> **Work to be completed**
It would help if you retyped the data exactly, leaving out the pictures.

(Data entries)
□ □ □

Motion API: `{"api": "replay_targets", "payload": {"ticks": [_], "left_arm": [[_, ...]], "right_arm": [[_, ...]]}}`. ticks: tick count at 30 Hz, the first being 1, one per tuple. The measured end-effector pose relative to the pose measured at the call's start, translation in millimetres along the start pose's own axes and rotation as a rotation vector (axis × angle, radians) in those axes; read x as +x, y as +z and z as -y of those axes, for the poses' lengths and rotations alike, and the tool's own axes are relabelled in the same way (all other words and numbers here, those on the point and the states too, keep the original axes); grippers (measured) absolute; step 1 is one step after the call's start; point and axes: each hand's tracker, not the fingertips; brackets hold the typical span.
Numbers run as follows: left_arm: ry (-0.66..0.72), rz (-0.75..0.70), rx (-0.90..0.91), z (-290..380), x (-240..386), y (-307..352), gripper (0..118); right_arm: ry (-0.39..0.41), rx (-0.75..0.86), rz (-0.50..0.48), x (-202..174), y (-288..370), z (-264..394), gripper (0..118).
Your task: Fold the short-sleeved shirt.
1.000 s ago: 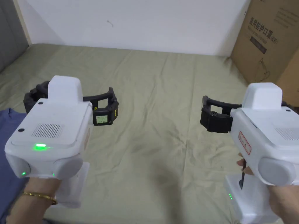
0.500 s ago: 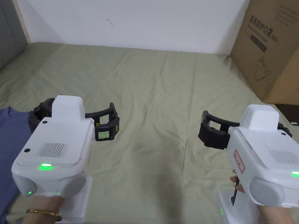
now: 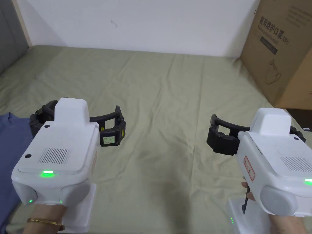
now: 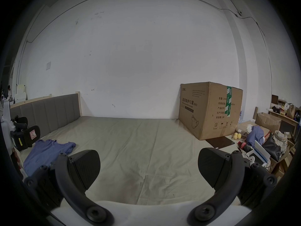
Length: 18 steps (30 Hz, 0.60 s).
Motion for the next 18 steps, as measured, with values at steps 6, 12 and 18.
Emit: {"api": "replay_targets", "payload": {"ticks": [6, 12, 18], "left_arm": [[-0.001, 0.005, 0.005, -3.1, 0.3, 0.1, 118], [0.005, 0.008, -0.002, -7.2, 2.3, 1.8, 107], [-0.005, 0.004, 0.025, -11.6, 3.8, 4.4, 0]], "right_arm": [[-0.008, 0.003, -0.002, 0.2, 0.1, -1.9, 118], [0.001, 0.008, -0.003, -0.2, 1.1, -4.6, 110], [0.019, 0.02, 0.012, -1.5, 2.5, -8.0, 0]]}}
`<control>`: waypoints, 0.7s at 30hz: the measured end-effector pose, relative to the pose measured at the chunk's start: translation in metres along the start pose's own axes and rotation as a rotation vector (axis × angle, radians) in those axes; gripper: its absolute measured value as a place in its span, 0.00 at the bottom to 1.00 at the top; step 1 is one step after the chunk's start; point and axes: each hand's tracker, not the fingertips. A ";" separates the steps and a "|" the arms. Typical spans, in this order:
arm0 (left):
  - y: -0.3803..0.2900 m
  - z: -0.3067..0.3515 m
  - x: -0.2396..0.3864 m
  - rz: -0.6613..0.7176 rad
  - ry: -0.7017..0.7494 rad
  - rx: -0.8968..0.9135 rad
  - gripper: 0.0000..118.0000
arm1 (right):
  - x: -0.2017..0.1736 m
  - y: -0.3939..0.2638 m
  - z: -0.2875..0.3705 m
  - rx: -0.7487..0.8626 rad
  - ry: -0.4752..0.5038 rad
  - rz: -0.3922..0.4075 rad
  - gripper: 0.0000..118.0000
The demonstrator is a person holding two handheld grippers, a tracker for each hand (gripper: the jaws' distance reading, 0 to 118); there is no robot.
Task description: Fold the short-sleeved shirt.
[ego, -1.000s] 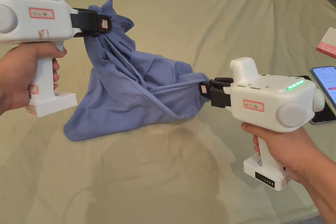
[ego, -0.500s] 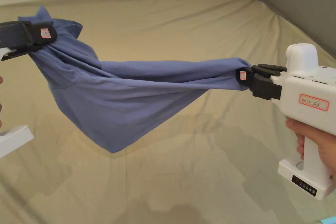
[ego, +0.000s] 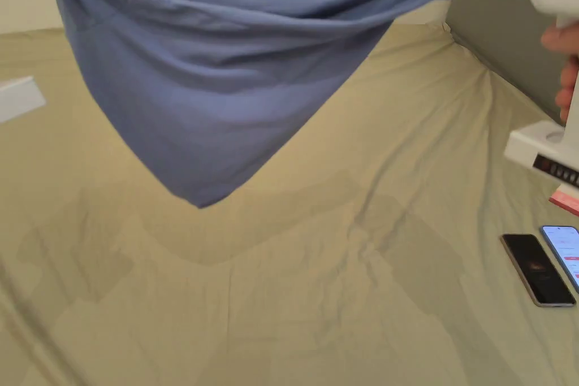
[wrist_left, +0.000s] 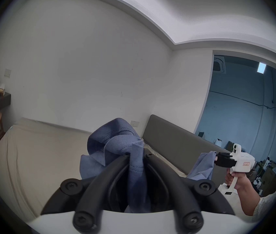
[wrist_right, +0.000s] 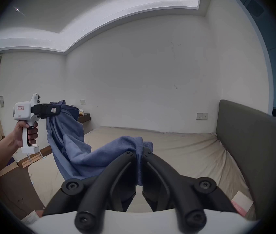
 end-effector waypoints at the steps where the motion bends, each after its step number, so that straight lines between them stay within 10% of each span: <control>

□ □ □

> **Written reply**
Motion API: `{"api": "replay_targets", "payload": {"ticks": [_], "left_arm": [[_, ...]], "right_arm": [[_, ...]]}}`. ticks: tick count at 30 Hz, the first being 1, one per tuple. The measured end-effector pose relative to the pose measured at the call's start, translation in millimetres along the start pose's own axes and rotation as a rotation vector (axis × angle, radians) in those axes; read x as +x, y as +z and z as -y of those axes, for the poses' lengths and rotations alike, and the tool's own axes are relabelled in the same way (all other words and numbers here, those on the point and the states too, keep the original axes); grippers (measured) absolute; step 1 is one step after the call's start; point and axes: each hand's tracker, not the fingertips; brackets hold the typical span.
Numbers run as follows: left_arm: ry (-0.66..0.72), rz (-0.75..0.70), rx (-0.90..0.91), z (-290..380), x (-240..386), y (-307..352), gripper (0..118); right_arm: ry (-0.39..0.41), rx (-0.75..0.86), rz (-0.50..0.48), x (-202..174), y (-288..370), z (-264..394), gripper (0..118).
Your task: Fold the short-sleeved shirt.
1.000 s ago: 
0.500 s ago: 
now: 
now: 
Length: 18 steps (30 Hz, 0.60 s).
Motion for the next 18 steps, as measured, with values at steps 6, 12 and 18.
Emit: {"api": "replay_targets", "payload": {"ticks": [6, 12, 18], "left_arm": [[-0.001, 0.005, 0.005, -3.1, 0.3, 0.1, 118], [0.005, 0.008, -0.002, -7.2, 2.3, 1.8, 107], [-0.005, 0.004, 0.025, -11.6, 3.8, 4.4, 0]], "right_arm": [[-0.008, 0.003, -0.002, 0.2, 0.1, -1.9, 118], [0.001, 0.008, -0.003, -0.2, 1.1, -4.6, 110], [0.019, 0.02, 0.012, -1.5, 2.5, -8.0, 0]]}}
`<control>`: waypoints, 0.7s at 30hz: the measured end-effector pose, relative to the pose measured at the chunk's start: translation in metres along the start pose's own axes and rotation as a rotation vector (axis × angle, radians) in those axes; gripper: its absolute measured value as a place in its span, 0.00 at the bottom to 1.00 at the top; step 1 is one step after the chunk's start; point and axes: each hand's tracker, not the fingertips. A ";" separates the steps and a "|" the arms. Typical spans, in this order:
arm0 (left):
  - y: -0.3803..0.2900 m
  - z: -0.3067..0.3515 m
  - x: -0.2396..0.3864 m
  - rz: -0.6613..0.7176 rad
  - ry: -0.7017..0.7494 rad
  - rx: -0.8968..0.9135 rad
  - gripper: 0.0000..118.0000
arm1 (right):
  - x: -0.2017..0.1736 m
  - y: -0.3939..0.2638 m
  - z: -0.2875..0.3705 m
  - rx: -0.7487..0.8626 rad
  - ry: -0.4752..0.5038 rad
  - rz: -0.3922..0.4075 rad
  - gripper: 0.0000..118.0000
The demonstrator is a person holding two handheld grippers, a tracker for each hand (gripper: the jaws' distance reading, 0 to 118); there is no robot.
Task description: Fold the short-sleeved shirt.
[ego, -1.000s] 
[ego, -0.500s] 
[ego, +0.000s] 
[wrist_left, +0.000s] 
[wrist_right, +0.000s] 
 end-effector waypoints at the steps where the motion bends, each after its step number, so that straight lines between them stay within 10% of each span: <control>

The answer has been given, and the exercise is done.